Quitting the open place at the north side, you come to a short street, which leads, at about a hundred yards’ distance, to the khan or caravansery, inhabited by the Franks. It is a spacious quadrangle of stonebuildings on the four sides, which were probably uniform in their original structure, although since deformed by changes and repairs. The ground-floor serves for magazines, stabling, &c. The first and second stories have wooden galleries that go round them, and afford space for exercise during the heat of the day, and allow of communication from dwelling to dwelling without being exposed to the weather. How much of all these edifices has been ruined by the late bombardment I have no opportunity of knowing.

But the object most worthy of a stranger’s curiosity in St. Jean d’Acre is the mosque built by El Gezzàr, and which is called Jamâ el Gedýd. It is rich in granite, porphyry, and the finest marbles. The ruins of Cæsarea and Ascalon were ransacked for its embellishment. It has a liberal endowment, and professors of theology have their share in it. It has, besides, a most splendid library, collected by El Gezzàr.

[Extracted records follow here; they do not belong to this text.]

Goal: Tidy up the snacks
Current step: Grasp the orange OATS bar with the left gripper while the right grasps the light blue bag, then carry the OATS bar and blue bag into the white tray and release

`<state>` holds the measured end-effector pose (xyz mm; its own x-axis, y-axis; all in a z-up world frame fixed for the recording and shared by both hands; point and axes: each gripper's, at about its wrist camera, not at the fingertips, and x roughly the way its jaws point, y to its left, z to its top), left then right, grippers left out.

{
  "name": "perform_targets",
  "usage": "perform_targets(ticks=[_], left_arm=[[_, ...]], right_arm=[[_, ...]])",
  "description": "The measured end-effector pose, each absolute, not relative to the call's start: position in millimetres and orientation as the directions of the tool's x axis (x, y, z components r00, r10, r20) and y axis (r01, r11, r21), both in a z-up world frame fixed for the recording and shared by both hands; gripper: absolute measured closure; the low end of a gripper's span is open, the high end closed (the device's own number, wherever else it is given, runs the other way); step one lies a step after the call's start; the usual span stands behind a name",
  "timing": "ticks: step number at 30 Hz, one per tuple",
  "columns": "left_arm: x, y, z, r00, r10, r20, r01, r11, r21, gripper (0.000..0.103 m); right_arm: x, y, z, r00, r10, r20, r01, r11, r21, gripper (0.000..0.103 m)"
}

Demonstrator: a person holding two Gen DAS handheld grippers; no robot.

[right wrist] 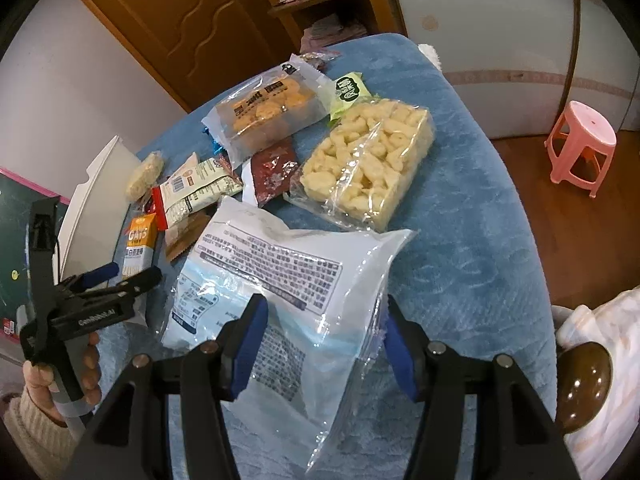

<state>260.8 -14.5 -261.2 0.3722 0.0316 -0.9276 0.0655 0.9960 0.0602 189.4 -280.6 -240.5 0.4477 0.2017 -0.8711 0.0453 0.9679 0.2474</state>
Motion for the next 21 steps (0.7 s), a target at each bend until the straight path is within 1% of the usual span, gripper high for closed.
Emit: perform_targets(ticks=[3,5,6,7,8,9,10,11,12,13,17,21], left_arm=[[260.6,-10.2,-266.8,0.361,0.005,-0.932,0.045,0.999,0.022,0.003],[261.2,-6.0,-268.4,0.353,-0.016,-0.935,0.029,1.0,-0.006,0.003],[260.5,-4.9,-268.5,0.352,-0.019,-0.936,0.029,1.0,-0.009,0.003],[259.9,-4.6,-268.1,0.353,-0.021,-0.935,0.032,0.999,-0.01,0.007],[259.0,-4.6,-267.3,0.356,-0.026,-0.934,0.037,0.999,-0.013,0.01],[257.4,-4.9,-265.6,0.36,-0.03,-0.933,0.044,0.999,-0.015,0.019],[255.4,-5.8,-263.3,0.366,-0.035,-0.93,0.055,0.998,-0.016,0.031],[253.4,-8.3,-260.1,0.372,-0.042,-0.927,0.068,0.998,-0.018,0.038],[250.3,-10.6,-256.8,0.378,-0.056,-0.924,0.087,0.996,-0.025,0.056],[248.6,-11.1,-255.4,0.38,-0.058,-0.923,0.094,0.995,-0.024,0.064],[236.6,-3.2,-246.5,0.375,-0.108,-0.921,0.097,0.992,-0.077,0.066],[205.7,11.2,-213.3,0.429,-0.148,-0.891,0.104,0.988,-0.114,0.067]], right_arm=[[189.8,-274.7,-239.0,0.454,0.188,-0.871,0.021,0.975,0.221,0.052],[188.0,-267.1,-234.9,0.466,0.173,-0.868,-0.009,0.982,0.19,0.064],[187.2,-263.6,-232.8,0.471,0.162,-0.867,-0.02,0.985,0.173,0.068],[185.7,-259.1,-229.8,0.478,0.146,-0.866,-0.033,0.988,0.149,0.076],[183.6,-254.1,-226.3,0.489,0.123,-0.864,-0.044,0.992,0.117,0.081],[182.1,-251.6,-224.4,0.493,0.112,-0.863,-0.048,0.994,0.102,0.082],[179.5,-249.5,-221.8,0.498,0.107,-0.861,-0.05,0.994,0.095,0.083],[177.6,-248.3,-220.2,0.502,0.104,-0.858,-0.051,0.995,0.09,0.085],[175.7,-247.0,-218.6,0.508,0.098,-0.856,-0.052,0.995,0.083,0.085],[172.6,-245.2,-215.9,0.514,0.094,-0.852,-0.055,0.996,0.077,0.086],[158.1,-239.8,-200.1,0.544,0.104,-0.833,-0.068,0.994,0.08,0.088],[140.8,-227.8,-178.6,0.574,0.107,-0.812,-0.102,0.993,0.058,0.089]])
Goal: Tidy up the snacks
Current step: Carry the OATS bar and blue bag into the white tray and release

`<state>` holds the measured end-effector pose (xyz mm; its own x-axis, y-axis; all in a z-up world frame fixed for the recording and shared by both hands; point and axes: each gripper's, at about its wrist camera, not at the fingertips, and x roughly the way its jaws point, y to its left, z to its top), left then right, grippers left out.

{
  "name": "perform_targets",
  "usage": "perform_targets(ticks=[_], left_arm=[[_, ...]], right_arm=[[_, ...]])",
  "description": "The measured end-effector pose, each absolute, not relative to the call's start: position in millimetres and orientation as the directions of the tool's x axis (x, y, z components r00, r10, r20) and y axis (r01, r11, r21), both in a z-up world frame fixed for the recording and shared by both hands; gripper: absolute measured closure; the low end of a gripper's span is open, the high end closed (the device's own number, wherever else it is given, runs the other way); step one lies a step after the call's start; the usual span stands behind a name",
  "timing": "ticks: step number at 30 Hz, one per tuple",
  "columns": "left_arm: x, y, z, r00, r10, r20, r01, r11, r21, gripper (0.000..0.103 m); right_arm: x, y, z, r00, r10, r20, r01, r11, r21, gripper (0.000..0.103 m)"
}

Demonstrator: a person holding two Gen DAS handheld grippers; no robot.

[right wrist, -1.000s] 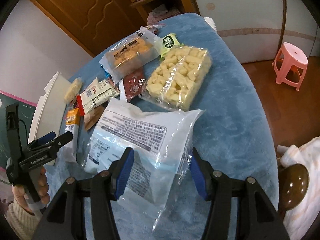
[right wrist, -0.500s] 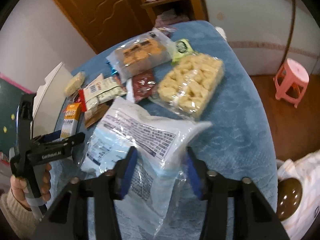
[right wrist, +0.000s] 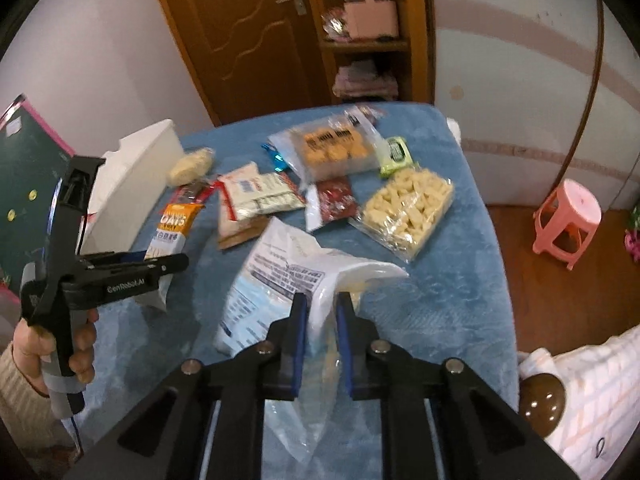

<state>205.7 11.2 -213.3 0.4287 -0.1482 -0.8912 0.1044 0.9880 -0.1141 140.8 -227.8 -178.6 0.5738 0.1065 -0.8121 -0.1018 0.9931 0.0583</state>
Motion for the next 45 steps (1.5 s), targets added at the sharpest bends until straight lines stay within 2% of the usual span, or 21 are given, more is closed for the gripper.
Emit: perform_targets(ticks=[7,12,18,28,34,45], left_arm=[[157.9,33.2,-141.2,0.519,-0.155,-0.84,0.158,0.984,-0.083,0.067],[131.2,59.1,-97.1,0.574,-0.111,-0.811,0.142,0.989,-0.036,0.066],[111.7,122.3,-36.2,0.666,-0.007,-0.746,0.052,0.998,0.036,0.066],[124.7,217.0,25.8,0.74,0.155,-0.654,-0.1,0.988,0.12,0.066],[162.9,252.7,34.7,0.746,0.196,-0.637,-0.167,0.98,0.107,0.066],[223.2,280.2,-0.2,0.711,0.195,-0.676,-0.183,0.979,0.09,0.066]], right_arm=[[110.3,-205.0,-136.9,0.63,0.122,-0.767,-0.166,0.986,0.021,0.09],[95.2,-176.2,-99.2,0.68,0.151,-0.717,-0.222,0.975,-0.005,0.09],[94.4,-125.0,-39.9,0.747,0.211,-0.631,-0.297,0.954,-0.033,0.09],[120.7,-22.0,40.3,0.82,0.285,-0.496,-0.376,0.922,-0.091,0.09],[158.3,30.2,42.2,0.788,0.324,-0.524,-0.427,0.9,-0.085,0.09],[208.5,101.0,-18.9,0.683,0.347,-0.643,-0.492,0.869,-0.054,0.09]])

Not less magnificent is the bath constructed by the same pasha. It yields to few, if to any, of the baths of either Damascus or of Aleppo in splendour; and is far superior to anything of the kind in Egypt. In the centre of the building, a dome, that covers the principal vapour or hot room, is supported by a circular colonnade, almost every pillar of which is either porphyry, fine granite, or precious marble. The floors,of variegated marbles, far exceed in beauty what the eyes of Europeans are accustomed to behold.[53]

The insufficiency of the old walls of Acre to protect the city from a bombardment induced El Gezzàr Pasha to obtain plans from European engineers for the building of others of more strength. The construction of these, which he thought to render impregnable, was, to him, the occupation of some years, and a work of oppression and terror to his subjects. Gangs, led to forced labour, succeeded each other; and when, towards the afternoon, the heat of the day was become oppressive, and lassitude, the consequence of eating and labour, began to overpower them, El Gezzàr would then issue forth among them; and, with a look rendered terrible from the ideas of stripes, imprisonment, torture, and death, that were associated with it, and, with a voice whose tones sunk to the very bottom of the heart, he would make the most sluggish active. In this way, Acre became the strongest fortress of Syria, and resisted for many years all assailants, until bombarded by the English fleet. The town is commanded from an eminence at the distance of half a mile from the walls. It was from this eminence that Buonapartedirected his chief batteries in his unsuccessful attack against the place.

Lady Hester next paid a visit to the pasha. Her reception was splendid, and very complimentary. Every possible offer of service was made towards the prosecution of her journey through his pashalik. A beautiful gray horse awaited her on her return from the palace, as a present, which, being a stallion, she gave to me.

It has been made a cause of reproach towards Lady Hester, that she received presents from the Turks. We do not pretend to defend this usage; but a person of any consequence must comply with it in Turkey, or be exposed to continual altercations, and have all to give with nothing to receive.[54]

Mr. Catafago’s hospitality was unremitting. As the hours of eating, customary with the English, vary widely from those of the Levantines, much embarrassmentmust have been experienced by that gentleman in his endeavours to suit our convenience. By questions (apparently of mere curiosity) he found out how, and at what hours, the English breakfasted and dined, and he studiously endeavoured to establish at his own table the same usages.[55]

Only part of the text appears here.